Following this confirmation, we analyzed the cell count distribution of these clusters across different lateral coordinates (from 0.48 to 1.90 mm in 240 μm intervals) to identify specific locations with elevated cluster concentrations (Figures 5G–J). This analysis revealed a marked increase in Cluster 0 cells in the 0.48–0.96 mm interval (Figures 5G, H) and an increase in Cluster 1 cells in the 1.20–1.44 mm interval (Figures 5I, J) in the dorsal CA1 of SCOP treated mice compared with SS group.

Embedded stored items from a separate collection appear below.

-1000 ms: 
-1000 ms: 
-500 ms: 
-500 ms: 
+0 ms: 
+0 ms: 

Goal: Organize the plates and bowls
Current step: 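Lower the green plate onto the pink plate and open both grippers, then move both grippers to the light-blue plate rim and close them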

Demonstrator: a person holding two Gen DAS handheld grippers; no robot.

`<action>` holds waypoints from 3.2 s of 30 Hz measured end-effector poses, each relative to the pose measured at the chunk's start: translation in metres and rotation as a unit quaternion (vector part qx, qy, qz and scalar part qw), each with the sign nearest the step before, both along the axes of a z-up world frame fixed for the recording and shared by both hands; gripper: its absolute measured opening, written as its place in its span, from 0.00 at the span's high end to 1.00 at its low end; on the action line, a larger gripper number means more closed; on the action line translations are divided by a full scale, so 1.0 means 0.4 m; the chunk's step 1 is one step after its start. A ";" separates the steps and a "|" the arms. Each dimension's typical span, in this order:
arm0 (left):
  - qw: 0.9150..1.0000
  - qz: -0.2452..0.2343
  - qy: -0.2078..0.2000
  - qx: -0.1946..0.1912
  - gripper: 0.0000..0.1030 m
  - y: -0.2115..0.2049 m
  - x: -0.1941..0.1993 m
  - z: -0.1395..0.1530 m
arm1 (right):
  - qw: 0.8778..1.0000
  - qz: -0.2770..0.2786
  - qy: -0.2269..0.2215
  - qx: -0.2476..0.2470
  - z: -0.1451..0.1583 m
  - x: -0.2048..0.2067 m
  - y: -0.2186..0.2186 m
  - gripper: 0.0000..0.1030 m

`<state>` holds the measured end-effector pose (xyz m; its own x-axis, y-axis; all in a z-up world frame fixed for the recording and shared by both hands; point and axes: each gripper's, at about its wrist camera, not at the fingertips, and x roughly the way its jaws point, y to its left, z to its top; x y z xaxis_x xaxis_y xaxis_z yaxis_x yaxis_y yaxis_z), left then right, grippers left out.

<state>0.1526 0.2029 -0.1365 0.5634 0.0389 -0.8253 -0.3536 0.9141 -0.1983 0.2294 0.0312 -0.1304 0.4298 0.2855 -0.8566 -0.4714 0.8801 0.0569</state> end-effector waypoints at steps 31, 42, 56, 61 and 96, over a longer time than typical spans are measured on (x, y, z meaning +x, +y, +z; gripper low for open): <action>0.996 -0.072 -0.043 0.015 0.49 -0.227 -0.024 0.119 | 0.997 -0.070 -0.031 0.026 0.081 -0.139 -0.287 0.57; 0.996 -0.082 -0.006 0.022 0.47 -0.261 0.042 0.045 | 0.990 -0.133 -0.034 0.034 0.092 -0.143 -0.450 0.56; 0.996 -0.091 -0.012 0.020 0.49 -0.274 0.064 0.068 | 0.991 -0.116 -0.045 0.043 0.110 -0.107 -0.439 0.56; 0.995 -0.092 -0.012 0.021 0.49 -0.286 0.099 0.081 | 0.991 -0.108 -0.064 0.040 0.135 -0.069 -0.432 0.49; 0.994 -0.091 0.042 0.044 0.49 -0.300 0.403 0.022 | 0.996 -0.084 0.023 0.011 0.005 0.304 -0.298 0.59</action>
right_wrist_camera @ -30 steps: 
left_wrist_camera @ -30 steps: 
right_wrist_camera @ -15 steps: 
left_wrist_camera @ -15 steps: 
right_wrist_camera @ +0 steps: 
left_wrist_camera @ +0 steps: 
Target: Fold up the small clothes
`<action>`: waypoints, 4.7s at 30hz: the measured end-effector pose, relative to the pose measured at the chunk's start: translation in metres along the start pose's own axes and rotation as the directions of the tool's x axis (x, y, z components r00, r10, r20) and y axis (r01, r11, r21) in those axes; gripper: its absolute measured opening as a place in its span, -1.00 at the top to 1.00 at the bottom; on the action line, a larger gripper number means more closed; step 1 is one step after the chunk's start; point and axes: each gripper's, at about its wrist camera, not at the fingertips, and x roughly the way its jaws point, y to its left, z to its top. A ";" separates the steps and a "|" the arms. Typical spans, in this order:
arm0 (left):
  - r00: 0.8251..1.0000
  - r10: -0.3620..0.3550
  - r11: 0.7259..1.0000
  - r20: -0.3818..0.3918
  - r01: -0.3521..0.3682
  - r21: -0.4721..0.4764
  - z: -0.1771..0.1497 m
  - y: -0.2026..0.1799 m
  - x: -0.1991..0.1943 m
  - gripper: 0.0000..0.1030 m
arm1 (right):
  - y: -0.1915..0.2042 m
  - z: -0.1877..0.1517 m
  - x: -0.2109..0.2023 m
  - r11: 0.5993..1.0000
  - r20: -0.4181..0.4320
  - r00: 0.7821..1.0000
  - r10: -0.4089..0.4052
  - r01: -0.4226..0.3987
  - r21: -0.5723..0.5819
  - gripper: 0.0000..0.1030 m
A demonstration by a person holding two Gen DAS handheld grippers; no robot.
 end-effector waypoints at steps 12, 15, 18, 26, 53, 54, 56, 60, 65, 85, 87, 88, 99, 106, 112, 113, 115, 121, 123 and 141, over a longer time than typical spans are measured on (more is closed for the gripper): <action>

Finally, to determine whether these clusters were predominantly located within specific layers of the CA1 region of the hippocampus, we further divided the CA1 subregion into its anatomical layers: SO, SPyr and SR (Figures 5A, B). We then quantified the number and relative frequencies of these clusters within each layer as observed in the microphotographs (Figures 5K–P). This analysis showed that Cluster 0 was significantly more prevalent in SO (p < 0.001), SPyr (p < 0.05), and SR (p < 0.001) of SCOP mice compared with SS group (Figures 5K, M). Conversely, number of Cluster 1 cells was significantly higher only in SR (p = 0.040), with no significant differences observed in SO (p = 0.265) or SPyr (p = 0.811) between the SCOP and SS groups (Figure 5L). However, no significant differences were found among groups for the relative frequencies of Cluster 1 cells of any hippocampal sublayers (Figure 5N). Therefore, the distribution analysis across different lateral coordinates for this data (Figures 5O, P) revealed that the specific locations of SR and SO with higher number of Cluster 0 cells are consistent with those found in the dorsal CA1 for SCOP animals.